An alternative for gestural input is through computer vision, as is used in the the EyeToy for the Sony PlayStation 2. However, accurate recognition of complex gestures involving fingers poses a challenge for these systems.

Computer scientist Andrew Wilson has now found a new way of achieving vision-based gestural input using a much simpler method than previous approaches. Using a standard web cam looking down onto your keyboard, his software can recognise when you put your thumb and forefinger together, and allows you to then move, zoom and rotate content thus “grabbed”. In addition to the two-point manipulations that multi-touch allows, you can also pinch with only one hand and twist it to rotate, or move it up towards the camera to zoom in.

Andrew Wilson demonstrating vision-based pinching interface

I highly recommend watching the video. (Try to ignore Robert Scoble’s musings in between Wilson’s explanations. Credit to him, though, for shooting this as part of his tour of Microsoft Research.)

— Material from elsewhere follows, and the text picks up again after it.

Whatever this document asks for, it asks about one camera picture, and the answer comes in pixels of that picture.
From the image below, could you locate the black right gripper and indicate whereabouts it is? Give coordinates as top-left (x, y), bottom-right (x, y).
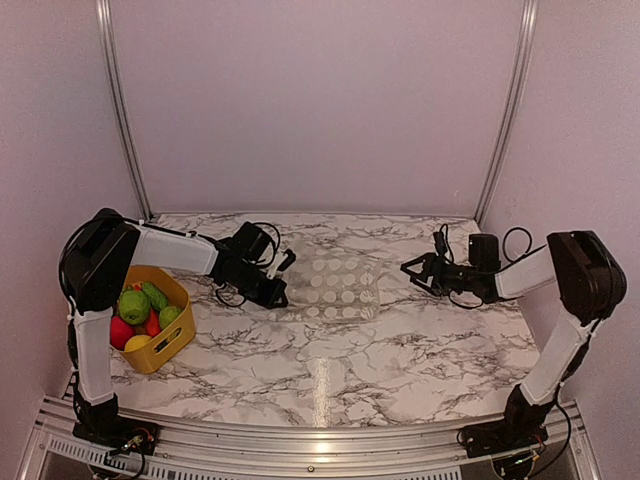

The way it works is simple but ingenious. Instead of trying to recognise complex shapes of the hand, Wilson’s solution uses a simple heuristic: while your hands are in the picture without any fingers touching, the background is one single continuous region; when you put your thumb and forefinger together, you are “pinching off” a piece of the background, creating a new region in the image. Regions touching the edge of the image are ignored, which avoids interpreting shapes that you may inadvertently create by cutting across the corner of the image with your arm. To allow the one-handed manipulations, the software further has to find the approximate ellipse formed between the fingers, and react to changes in its orientation and size.

The solution has some limitations. Altough the interaction seems simple and natural, the hands and fingers have to be held in a particular way and within a certain area. The appearance of the background is also important so that hands can be recognised. And although the technique can be used to control the mouse cursor, the interaction for this is not as natural as for direct manipulation. There are also no empirical results from user testing yet, so there may be further usability issues lurking. Despite its limitations, however, this interface looks promising in that it may allow ad-hoc gestural interaction to complement our keyboard and mouse, without requiring expensive new hardware.